3rd Annual Roots Picnic :: 06.05.10 :: Penn's Landing :: Philadelphia, PA

'Tis the season in the 215, that time of year to clean your hi-tops with that old toothbrush and hang out in a parking lot all day in 90-degree weather. Sound like torture, maybe, but to those who have braved the heat for the last two Roots Picnics know how amazing these events can be. Too bad this year's gathering was nowhere near the throw down that the last two were, but there was still fun to be found if you knew where to listen. Plus, Philly was ripe for a party, high on a Stanley Cup play- off and ready for the best event to bridge the culture, race and music gap the city had ever seen.

The day's highlights came from several sources, but let's start with the two bands from Africa. Bajah and the Dry Eye Crew opened by saying how we were all going to Africa with them before they put on a warm-up set filled with bass heavy rhythms and an exhibition in how to dance in the heat of the midday. The other African connection, The Very Best, shattered my expectations and made the crowd move like there was no tomorrow.
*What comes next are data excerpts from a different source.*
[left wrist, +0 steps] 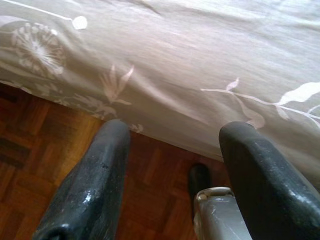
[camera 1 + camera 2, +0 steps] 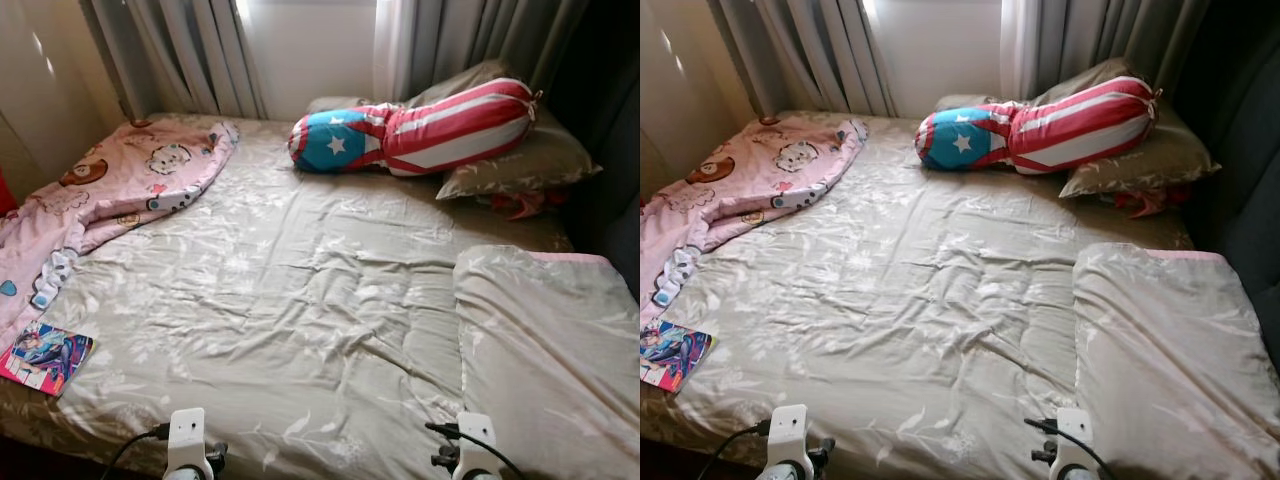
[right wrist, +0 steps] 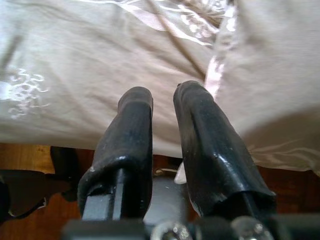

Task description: Clean up the room

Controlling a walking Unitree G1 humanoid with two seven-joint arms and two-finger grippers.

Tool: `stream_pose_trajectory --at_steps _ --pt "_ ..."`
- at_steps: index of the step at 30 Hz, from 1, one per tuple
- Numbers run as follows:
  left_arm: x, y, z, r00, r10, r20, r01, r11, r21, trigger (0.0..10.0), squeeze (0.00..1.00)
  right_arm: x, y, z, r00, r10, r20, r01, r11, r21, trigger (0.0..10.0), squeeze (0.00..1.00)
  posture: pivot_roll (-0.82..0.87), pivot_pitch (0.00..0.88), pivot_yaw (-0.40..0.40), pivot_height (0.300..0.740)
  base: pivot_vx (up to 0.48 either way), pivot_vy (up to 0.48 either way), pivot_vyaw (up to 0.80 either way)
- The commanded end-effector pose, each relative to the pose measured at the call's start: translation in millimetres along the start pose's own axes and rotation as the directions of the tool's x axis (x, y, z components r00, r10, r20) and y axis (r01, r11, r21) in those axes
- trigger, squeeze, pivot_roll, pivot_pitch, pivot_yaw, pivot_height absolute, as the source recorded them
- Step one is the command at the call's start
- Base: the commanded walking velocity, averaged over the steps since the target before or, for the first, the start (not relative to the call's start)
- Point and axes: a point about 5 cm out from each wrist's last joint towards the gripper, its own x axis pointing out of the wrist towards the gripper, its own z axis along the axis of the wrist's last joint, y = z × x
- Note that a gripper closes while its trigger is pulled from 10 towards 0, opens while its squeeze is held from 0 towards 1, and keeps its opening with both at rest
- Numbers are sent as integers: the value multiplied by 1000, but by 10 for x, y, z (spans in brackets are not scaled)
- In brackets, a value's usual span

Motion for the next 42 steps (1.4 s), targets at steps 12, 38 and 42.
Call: stream_pose_trajectory --at_steps 12,38,42 --pt "3 4 -3 1000 8 -12 -8 1000 -9 10000 0 3 21 6 1000 4 -1 -4 1000 12 10000 0 -71 43 26 740 0 234 0" --pt "5 11 7 1000 11 -7 -11 1000 -6 10000 0 3 22 4 1000 2 -2 -2 1000 18 10000 0 -69 49 29 740 0 185 0" --pt "5 13 6 1000 11 -9 -11 1000 -9 10000 0 3 26 4 1000 3 -2 -3 1000 17 10000 0 -68 49 30 740 0 0 0"
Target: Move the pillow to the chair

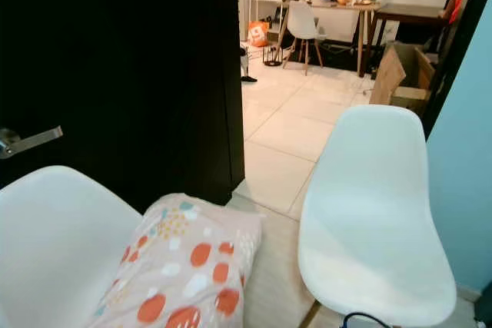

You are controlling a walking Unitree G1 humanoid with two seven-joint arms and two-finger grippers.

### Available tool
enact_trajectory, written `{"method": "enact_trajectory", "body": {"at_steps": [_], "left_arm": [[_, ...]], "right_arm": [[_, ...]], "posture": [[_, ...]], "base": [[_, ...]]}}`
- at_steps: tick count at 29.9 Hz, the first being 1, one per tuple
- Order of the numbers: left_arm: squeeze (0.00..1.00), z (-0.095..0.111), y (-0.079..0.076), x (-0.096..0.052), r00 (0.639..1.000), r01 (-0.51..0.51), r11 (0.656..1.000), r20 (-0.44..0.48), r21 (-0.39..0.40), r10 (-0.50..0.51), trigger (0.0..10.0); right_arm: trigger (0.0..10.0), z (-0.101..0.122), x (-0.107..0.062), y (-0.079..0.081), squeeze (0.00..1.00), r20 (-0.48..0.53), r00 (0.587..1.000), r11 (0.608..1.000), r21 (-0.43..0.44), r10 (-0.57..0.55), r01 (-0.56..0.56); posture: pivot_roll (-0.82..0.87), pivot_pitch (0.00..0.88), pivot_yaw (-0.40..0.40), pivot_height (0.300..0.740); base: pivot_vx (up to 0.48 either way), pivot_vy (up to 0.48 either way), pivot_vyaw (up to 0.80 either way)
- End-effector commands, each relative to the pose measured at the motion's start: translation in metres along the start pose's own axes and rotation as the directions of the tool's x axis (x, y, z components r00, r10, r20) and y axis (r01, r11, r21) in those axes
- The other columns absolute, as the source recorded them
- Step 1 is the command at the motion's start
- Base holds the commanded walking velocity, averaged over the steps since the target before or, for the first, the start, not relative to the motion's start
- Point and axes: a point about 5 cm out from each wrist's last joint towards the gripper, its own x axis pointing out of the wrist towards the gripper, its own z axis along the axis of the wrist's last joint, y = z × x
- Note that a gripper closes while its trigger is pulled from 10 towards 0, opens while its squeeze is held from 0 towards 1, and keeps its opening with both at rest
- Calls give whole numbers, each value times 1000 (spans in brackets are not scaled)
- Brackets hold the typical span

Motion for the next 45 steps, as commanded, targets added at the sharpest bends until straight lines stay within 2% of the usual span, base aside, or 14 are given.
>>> {"method": "enact_trajectory", "body": {"at_steps": [1, 10, 19, 45], "left_arm": [[0, 3, 3, 0, 1000, -4, 1000, 5, 21, 4, 10000], [0, 9, 3, 0, 1000, 4, 999, 22, 37, -4, 10000], [0, 5, -1, 0, 1000, 25, 1000, 18, 18, -25, 10000], [0, 1, 1, -1, 999, 31, 999, 10, 12, -31, 10000]], "right_arm": [[10000, -6, 0, 2, 0, -19, 1000, 1000, -14, 7, -7], [10000, -4, 0, 2, 0, -20, 1000, 999, -42, 14, -14], [10000, -4, -1, -1, 0, 1, 1000, 1000, 7, 8, -8], [10000, -4, -1, -4, 0, 3, 1000, 1000, -26, 2, -2]], "posture": [[-70, 31, 2, 740], [-71, 28, 2, 740], [-74, 41, 2, 740], [-80, 49, 4, 740]], "base": [[0, 0, -775], [0, 0, -775], [0, 0, -583], [0, -449, 0]]}}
Their set was filled with their songs, "Julia", "Warm Heart of Africa" and "Mulomo," which features the music from Yeasayer's "Ambling Alp" all wrapped up in a yummy dose of afro- electropop. Jay Electronica's set was thoughtful and featured some well delivered songs about the hurricane debacle in New Orleans and a great rap about living on Cecil B. Moore in North Philly.

The Roots were a bit of a disappointment, not musically, more in that they barely played as The Roots. In previous years we got spoiled with two to three full Roots sets throughout the day. The highlight of their brief jaunt came in guest spots by Philly's Dice Raw and ex-bassist Leonard Hubbard. To make up for the lack of solo Roots, they served us a generous helping of The Roots playing back-up band to John Legend and The Roots with the Wu- Tang Clan's Method Man, Ghostface Killah and Raekwon.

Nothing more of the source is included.